Women's Risk in Life by the Chartered Insurance Institute Part 2

Women are more likely than men to be in insecure and temporary work and are more likely to feel financially insecure
·  Women are more likely to be on zero-hours contracts (3.4% compared with 2.4%) and temporary contracts (6.6% compared with 5.8%), and they are more than three times as likely to be working part-time than men (42% compared with 13%).
·  Women, and particularly those with children, are more likely to feel financially insecure. 1 in 2 women with three or more children say that their money would not last a month if they lost their primary income, compared with just 1 in 4 women without children.

Women are more likely than men to provide unpaid care which limits their ability to work, thereby contributing to lower incomes and savings and consequently lack of resilience to financial shock
·  Nearly a third of women in their late 50s are caring for an adult.
·  1 in 10 women belongs to the ‘sandwich generation’ and are providing care for both an adult and for dependent children.
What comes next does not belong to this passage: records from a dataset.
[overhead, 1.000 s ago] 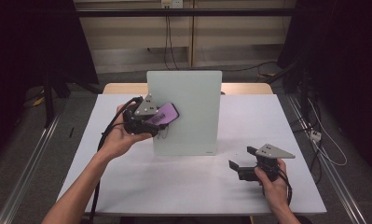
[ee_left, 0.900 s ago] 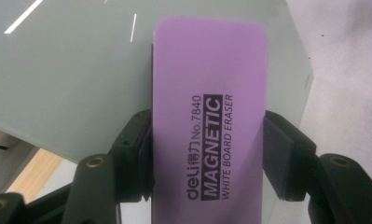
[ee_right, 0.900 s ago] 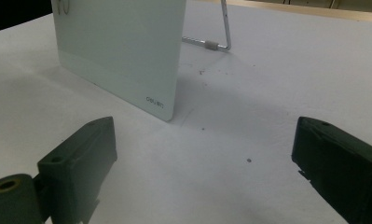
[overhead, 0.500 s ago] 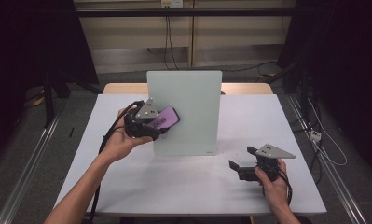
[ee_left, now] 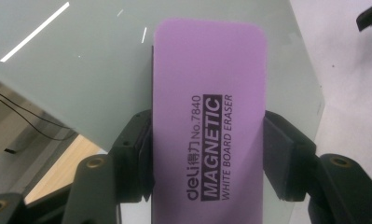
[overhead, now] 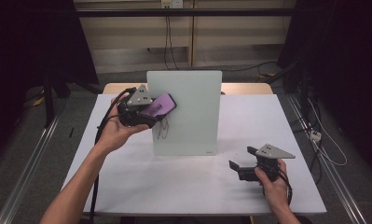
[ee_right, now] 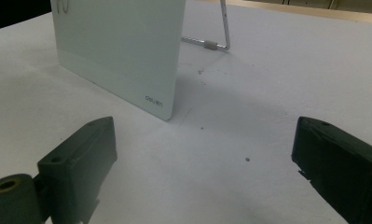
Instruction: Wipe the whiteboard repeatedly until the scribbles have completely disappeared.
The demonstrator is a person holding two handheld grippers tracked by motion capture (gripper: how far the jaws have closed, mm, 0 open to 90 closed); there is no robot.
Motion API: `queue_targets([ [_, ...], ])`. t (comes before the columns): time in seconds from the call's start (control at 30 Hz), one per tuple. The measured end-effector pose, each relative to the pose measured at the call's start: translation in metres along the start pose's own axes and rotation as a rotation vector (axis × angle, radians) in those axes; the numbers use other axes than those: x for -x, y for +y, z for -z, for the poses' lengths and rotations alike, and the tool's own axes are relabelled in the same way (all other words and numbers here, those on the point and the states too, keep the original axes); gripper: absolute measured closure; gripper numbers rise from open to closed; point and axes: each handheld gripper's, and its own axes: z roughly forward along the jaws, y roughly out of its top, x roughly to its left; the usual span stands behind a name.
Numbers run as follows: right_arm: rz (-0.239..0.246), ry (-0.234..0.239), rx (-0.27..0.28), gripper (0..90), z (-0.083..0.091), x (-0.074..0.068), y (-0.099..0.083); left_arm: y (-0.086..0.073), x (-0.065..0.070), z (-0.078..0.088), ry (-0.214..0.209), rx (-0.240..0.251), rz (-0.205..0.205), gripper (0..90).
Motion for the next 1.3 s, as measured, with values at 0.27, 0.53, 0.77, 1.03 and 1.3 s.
queue_targets([
  [0.27,0.002,-0.001,0.001,6.5,0.000,0.000,0.000,-0.004,0.003,-0.002,-0.011,-0.029,-0.018,41.1],
  [0.53,0.004,0.001,-0.002,6.5,0.000,0.000,0.000,-0.013,0.010,-0.009,-0.045,-0.049,-0.014,41.1],
  [0.77,0.003,0.001,-0.002,6.5,0.000,-0.001,0.000,-0.021,0.017,-0.015,-0.086,-0.076,-0.010,41.1],
  [1.03,0.004,0.002,-0.002,6.5,0.000,0.000,0.000,-0.029,0.022,-0.022,-0.114,-0.095,-0.016,41.1],
  [1.3,0.002,0.001,-0.002,6.5,0.000,0.000,0.000,-0.027,0.019,-0.019,-0.123,-0.094,-0.015,41.1],
])
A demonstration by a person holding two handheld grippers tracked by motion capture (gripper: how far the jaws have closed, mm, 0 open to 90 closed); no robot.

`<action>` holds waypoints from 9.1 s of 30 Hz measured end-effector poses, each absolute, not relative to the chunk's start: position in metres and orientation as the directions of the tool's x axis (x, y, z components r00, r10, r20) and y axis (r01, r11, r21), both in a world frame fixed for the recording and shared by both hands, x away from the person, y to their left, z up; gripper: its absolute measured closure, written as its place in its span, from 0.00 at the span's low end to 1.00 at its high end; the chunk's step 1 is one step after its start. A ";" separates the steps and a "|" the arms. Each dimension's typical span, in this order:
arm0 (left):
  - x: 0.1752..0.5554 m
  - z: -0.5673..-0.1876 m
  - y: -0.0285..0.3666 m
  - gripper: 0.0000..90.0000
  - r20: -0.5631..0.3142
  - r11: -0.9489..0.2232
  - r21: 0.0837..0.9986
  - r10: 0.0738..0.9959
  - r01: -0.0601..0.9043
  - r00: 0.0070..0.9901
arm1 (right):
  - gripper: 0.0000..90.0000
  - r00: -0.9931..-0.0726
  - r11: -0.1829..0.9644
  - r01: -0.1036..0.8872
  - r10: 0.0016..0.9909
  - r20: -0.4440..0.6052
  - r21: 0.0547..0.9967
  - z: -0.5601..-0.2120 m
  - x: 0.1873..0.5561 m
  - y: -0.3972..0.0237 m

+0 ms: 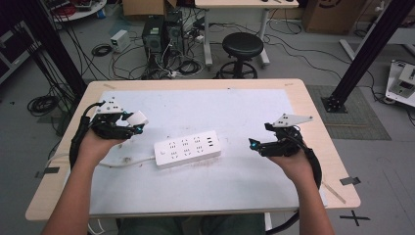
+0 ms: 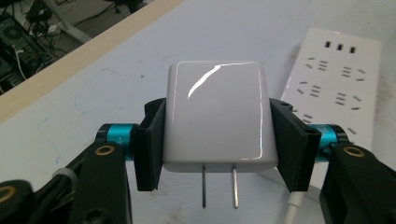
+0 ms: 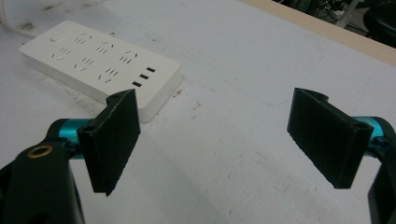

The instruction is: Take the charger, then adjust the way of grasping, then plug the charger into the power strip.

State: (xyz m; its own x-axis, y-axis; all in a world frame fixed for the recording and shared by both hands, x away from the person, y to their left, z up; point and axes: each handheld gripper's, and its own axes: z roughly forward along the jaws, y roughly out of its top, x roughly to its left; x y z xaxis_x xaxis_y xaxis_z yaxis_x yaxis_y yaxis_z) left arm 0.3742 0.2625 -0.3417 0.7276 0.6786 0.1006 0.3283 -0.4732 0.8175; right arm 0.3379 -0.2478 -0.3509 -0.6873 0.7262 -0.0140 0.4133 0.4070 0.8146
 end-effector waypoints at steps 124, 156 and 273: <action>0.252 -0.369 0.120 0.26 0.527 -0.559 0.766 0.262 -0.318 0.809 | 0.70 -0.762 0.212 0.642 0.285 0.582 0.737 -0.378 0.304 -0.125; 0.317 -0.326 0.215 0.22 0.269 -0.553 0.832 0.468 0.042 0.841 | 0.70 -0.798 0.277 0.487 0.527 0.292 0.828 -0.332 0.322 -0.204; 0.335 -0.349 0.259 0.22 0.215 -0.633 0.737 0.550 0.235 0.807 | 0.71 -0.975 0.970 -0.224 -0.223 -0.025 0.096 -0.368 0.461 -0.008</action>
State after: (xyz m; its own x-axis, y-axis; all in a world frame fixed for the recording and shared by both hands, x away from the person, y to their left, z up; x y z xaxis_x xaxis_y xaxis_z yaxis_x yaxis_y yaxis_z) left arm 0.3349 0.2591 -0.3490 0.8069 0.5501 0.2151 0.2351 -0.6332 0.7374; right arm 0.4607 -0.0077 -0.3679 -0.9746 -0.2225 -0.0253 -0.2239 0.9698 0.0965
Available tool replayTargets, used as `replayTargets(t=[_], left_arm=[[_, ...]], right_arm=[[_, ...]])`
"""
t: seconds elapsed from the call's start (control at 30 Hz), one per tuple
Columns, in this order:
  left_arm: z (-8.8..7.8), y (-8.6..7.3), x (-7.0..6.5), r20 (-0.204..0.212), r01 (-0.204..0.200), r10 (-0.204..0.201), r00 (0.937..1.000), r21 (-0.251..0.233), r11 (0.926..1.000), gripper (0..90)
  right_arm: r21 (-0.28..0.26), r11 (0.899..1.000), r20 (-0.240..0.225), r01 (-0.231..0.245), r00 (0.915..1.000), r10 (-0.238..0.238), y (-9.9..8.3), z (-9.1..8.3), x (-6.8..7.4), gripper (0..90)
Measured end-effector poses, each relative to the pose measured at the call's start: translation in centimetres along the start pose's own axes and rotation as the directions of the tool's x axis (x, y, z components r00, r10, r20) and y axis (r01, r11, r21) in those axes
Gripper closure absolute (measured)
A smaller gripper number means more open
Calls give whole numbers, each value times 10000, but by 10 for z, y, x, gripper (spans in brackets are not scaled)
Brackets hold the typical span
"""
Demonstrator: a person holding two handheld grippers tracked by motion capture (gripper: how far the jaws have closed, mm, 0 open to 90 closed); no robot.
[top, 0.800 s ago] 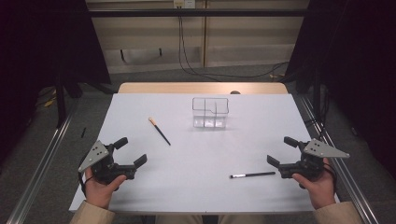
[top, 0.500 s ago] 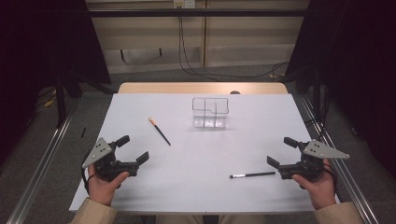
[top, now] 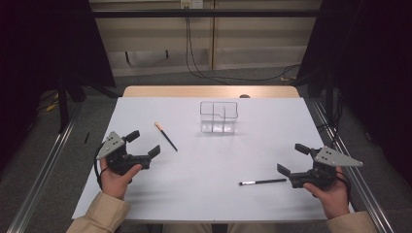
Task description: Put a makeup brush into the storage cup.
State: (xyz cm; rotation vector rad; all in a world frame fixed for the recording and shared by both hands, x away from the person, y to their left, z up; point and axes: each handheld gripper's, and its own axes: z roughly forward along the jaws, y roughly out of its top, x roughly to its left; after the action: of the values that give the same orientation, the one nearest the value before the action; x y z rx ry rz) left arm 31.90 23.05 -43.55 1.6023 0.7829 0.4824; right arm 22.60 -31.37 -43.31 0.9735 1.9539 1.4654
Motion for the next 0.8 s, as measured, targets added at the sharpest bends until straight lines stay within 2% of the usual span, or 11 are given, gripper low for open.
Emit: replayTargets(t=[0.3, 0.53, 0.6, 0.8], left_arm=[[31, 3, 9, -375, 191, -184, 9991, 182, 9997, 1], [54, 2, 15, -458, 51, -36, 9989, 326, 9995, 1], [64, 1, 17, -555, 106, -82, 9984, 424, 9990, 1], [77, -1, 21, -790, 403, -348, 9963, 688, 9968, 0]], right_arm=[[-54, 10000, -17, 0, 10000, 0, 0, 0, -1, 9], [-56, 10000, -24, 25, 10000, -25, 0, -1, -2, 9], [-80, 10000, -23, 43, 10000, -43, 0, -1, -2, 9], [-89, 10000, -42, 40, 10000, -41, 0, -1, -2, 9]])
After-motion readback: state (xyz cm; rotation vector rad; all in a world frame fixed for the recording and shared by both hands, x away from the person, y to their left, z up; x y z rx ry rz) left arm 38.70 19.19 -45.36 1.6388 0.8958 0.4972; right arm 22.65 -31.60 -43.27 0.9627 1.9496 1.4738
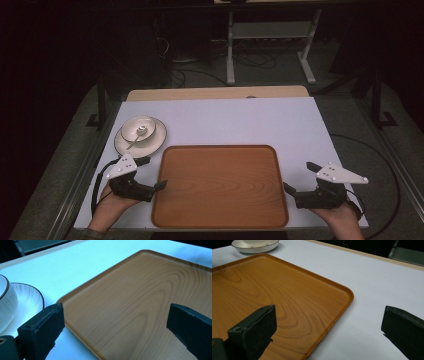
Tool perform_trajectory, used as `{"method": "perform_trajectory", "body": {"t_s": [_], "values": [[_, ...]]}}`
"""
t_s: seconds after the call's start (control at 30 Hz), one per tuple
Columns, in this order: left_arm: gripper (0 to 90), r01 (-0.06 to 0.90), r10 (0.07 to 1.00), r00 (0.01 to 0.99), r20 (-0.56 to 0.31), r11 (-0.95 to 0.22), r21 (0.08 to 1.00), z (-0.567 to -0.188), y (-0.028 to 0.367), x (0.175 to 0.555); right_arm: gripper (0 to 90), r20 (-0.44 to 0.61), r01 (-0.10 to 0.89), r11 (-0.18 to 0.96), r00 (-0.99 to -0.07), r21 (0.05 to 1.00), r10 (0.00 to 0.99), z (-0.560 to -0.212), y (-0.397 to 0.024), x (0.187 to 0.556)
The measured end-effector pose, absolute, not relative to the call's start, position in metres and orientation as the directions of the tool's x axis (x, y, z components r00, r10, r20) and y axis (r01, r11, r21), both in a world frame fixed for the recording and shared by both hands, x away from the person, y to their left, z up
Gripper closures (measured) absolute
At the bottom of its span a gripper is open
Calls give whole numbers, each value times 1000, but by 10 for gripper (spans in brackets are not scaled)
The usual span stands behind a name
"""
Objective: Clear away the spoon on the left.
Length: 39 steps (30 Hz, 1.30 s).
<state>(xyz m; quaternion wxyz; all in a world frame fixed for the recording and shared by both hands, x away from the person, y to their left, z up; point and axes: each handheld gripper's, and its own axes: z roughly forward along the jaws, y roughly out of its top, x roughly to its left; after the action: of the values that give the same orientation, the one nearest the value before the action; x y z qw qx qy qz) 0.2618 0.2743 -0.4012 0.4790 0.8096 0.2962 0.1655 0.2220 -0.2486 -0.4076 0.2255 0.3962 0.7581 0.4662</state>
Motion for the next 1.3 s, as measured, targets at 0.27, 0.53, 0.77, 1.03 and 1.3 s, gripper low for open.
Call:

Those in their early 40s are most likely to be doing so, with 1 in 7 women of this age caring for children and older relatives.

Women face distinct health risks and are more likely to suffer from mental health problems
·   Women face distinct health risks, particularly around childbirth and menopause.
·   Women are less likely to meet the recommended levels of exercise, and 1 in 4 is obese, but they are less likely to smoke and to drink alcohol than men.
·   The menopause, which tends to affect women between the ages of 45 and 55, is associated with an increased risk of health problems including osteoporosis and heart disease.
·   Women are more likely to take time off sick from work, taking on average seven days off per year compared with four for men, but they are less likely to be on long-term sickness-related benefits.
·   Women, particularly those who are divorced or separated, report higher rates of mental health problems compared with men. 65% of divorced women have experienced a mental health condition, compared to 49% of divorced men and 51% of women as a whole. Mental health conditions can be a significant barrier to work, particularly for older women.
·   1 in 10 women suffers from post-natal depression in the year after giving birth.